FIG. 2 illustrates an example embodiment of the capture device 20 that may be used in the target recognition, analysis, and tracking system 10. In an example embodiment, the capture device 20 may be configured to capture video having a depth image that may include depth values via any suitable technique including, for example, time-of-flight, structured light, stereo image, or the like. According to one embodiment, the capture device 20 may organize the calculated depth information into “Z layers,” or layers that may be perpendicular to a Z axis extending from the depth camera along its line of sight. X and Y axes may be defined as being perpendicular to the Z axis. The Y axis may be vertical and the X axis may be horizontal. Together, the X, Y and Z axes define the 3-D real world space captured by capture device 20. In embodiments, a position of the capture device 20 may arbitrarily set to coordinates (0, 0, 0) within the real world space, but it is understood that the capture device may be positioned at other coordinates within the real world space.
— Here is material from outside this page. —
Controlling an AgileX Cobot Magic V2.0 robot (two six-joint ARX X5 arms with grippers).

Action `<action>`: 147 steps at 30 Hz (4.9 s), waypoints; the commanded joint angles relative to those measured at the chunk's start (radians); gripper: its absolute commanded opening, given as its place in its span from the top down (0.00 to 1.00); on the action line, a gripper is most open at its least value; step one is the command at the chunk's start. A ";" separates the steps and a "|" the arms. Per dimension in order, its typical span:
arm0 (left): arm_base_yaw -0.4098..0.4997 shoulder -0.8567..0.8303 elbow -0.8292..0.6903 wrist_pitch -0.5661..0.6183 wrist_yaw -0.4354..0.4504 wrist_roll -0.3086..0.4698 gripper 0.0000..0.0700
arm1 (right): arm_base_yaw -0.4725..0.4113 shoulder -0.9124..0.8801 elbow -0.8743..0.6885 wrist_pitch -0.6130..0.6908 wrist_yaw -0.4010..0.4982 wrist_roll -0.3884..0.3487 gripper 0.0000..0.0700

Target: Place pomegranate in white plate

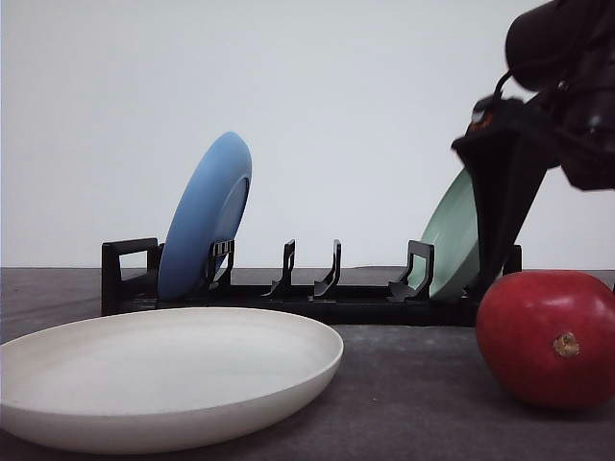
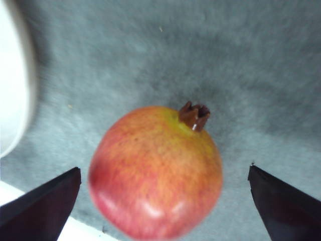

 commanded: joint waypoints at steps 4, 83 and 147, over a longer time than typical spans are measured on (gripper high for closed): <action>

As shown in FIG. 2, the capture device 20 may include an image camera component 22. According to an example embodiment, the image camera component 22 may be a depth camera that may capture the depth image of a scene. The depth image may include a two-dimensional (2-D) pixel area of the captured scene where each pixel in the 2-D pixel area may represent a depth value such as a length or distance in, for example, centimeters, millimeters, or the like of an object in the captured scene from the camera. As explained below, determination of the depth value at a point on a surface of an object also enables the determination of a normal vector to that surface at that point.
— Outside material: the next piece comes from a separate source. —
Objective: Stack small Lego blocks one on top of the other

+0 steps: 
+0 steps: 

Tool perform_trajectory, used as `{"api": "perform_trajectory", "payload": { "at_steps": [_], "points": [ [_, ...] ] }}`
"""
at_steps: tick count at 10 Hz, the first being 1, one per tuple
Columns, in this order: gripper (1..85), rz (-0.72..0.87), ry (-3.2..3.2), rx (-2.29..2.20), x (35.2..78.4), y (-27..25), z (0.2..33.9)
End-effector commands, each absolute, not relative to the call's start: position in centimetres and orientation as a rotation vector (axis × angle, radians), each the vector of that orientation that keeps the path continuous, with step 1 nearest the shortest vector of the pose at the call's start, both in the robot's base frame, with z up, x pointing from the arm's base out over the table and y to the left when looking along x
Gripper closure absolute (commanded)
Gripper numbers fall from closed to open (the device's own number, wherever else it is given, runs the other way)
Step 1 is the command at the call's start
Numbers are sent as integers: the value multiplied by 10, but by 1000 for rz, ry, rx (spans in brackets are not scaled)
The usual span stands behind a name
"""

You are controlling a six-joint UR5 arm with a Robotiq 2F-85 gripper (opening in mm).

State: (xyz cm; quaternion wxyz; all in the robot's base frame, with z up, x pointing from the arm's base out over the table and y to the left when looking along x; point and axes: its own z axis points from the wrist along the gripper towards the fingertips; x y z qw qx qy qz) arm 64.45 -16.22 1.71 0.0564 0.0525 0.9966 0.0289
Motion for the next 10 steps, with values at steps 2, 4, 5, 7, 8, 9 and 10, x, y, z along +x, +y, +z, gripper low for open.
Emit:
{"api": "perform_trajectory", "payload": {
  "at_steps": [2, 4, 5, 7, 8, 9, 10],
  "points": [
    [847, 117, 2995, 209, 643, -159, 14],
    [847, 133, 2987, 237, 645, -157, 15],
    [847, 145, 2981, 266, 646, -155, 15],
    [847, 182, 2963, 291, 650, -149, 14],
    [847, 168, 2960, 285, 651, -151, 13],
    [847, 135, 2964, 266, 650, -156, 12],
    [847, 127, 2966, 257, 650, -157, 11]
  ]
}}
As shown in FIG. 2, according to an example embodiment, the image camera component 22 may include an IR light component 24, a three-dimensional (3-D) camera 26, and an RGB camera 28 that may be used to capture the depth image of a scene. For example, in time-of-flight analysis, the IR light component 24 of the capture device 20 may emit an infrared light onto the scene and may then use sensors (not shown) to detect the backscattered light from the surface of one or more targets and objects in the scene using, for example, the 3-D camera 26 and/or the RGB camera 28. As explain below, there may be a single or multiple IR light components 24 in different embodiments.

In some embodiments, pulsed infrared light may be used such that the time between an outgoing light pulse and a corresponding incoming light pulse may be measured and used to determine a physical distance from the capture device 20 to a particular location on the targets or objects in the scene. Additionally, in other example embodiments, the phase of the outgoing light wave may be compared to the phase of the incoming light wave to determine a phase shift. The phase shift may then be used to determine a physical distance from the capture device 20 to a particular location on the targets or objects.

According to another example embodiment, time-of-flight analysis may be used to indirectly determine a physical distance from the capture device 20 to a particular location on the targets or objects by analyzing the intensity of the reflected beam of light over time via various techniques including, for example, shuttered light pulse imaging.

In another example embodiment, the capture device 20 may use a structured light to capture depth information. In such an analysis, patterned light (i.e., light displayed as a known pattern such as a grid pattern or a stripe pattern) may be projected onto the scene via, for example, the a light component 24. Upon striking the surface of one or more targets or objects in the scene, the pattern may become deformed in response. Such a deformation of the pattern may be captured by, for example, the 3-D camera 26 and/or the RGB camera 28 and may then be analyzed to determine a physical distance from the capture device 20 to a particular location on the targets or objects.

According to another embodiment, the capture device 20 may include two or more physically separated cameras that may view a scene from different angles, to obtain visual stereo data that may be resolved to generate depth information. In another example embodiment, the capture device 20 may use point cloud data and target digitization techniques to detect features of the user. Other sensor systems may be used in further embodiments.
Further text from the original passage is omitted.